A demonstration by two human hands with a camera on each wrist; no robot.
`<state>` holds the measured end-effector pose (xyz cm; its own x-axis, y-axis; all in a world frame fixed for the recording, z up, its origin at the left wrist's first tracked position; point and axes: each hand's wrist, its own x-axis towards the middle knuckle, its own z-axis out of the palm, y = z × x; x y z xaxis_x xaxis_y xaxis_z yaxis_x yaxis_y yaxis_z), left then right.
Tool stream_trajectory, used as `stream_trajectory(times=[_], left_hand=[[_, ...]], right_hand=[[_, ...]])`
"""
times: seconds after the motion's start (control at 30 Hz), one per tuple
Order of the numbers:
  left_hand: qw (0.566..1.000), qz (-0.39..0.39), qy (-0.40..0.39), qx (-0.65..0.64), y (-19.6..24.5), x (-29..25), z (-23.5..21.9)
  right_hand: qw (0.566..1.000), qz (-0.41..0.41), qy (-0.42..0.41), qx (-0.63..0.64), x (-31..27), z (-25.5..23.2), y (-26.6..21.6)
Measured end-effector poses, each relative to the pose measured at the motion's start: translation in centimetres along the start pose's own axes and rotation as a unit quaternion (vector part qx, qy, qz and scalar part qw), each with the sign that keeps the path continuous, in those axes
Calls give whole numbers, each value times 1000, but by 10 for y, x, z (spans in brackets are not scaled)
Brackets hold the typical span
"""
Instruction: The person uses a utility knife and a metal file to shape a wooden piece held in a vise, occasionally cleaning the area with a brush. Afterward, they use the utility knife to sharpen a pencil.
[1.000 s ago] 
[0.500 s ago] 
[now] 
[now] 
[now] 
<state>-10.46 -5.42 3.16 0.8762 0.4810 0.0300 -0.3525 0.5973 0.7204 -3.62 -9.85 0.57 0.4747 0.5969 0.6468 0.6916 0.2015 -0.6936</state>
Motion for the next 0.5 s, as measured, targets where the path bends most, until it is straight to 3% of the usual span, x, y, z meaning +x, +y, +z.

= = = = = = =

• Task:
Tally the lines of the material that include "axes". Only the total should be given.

• Solution to the problem:
2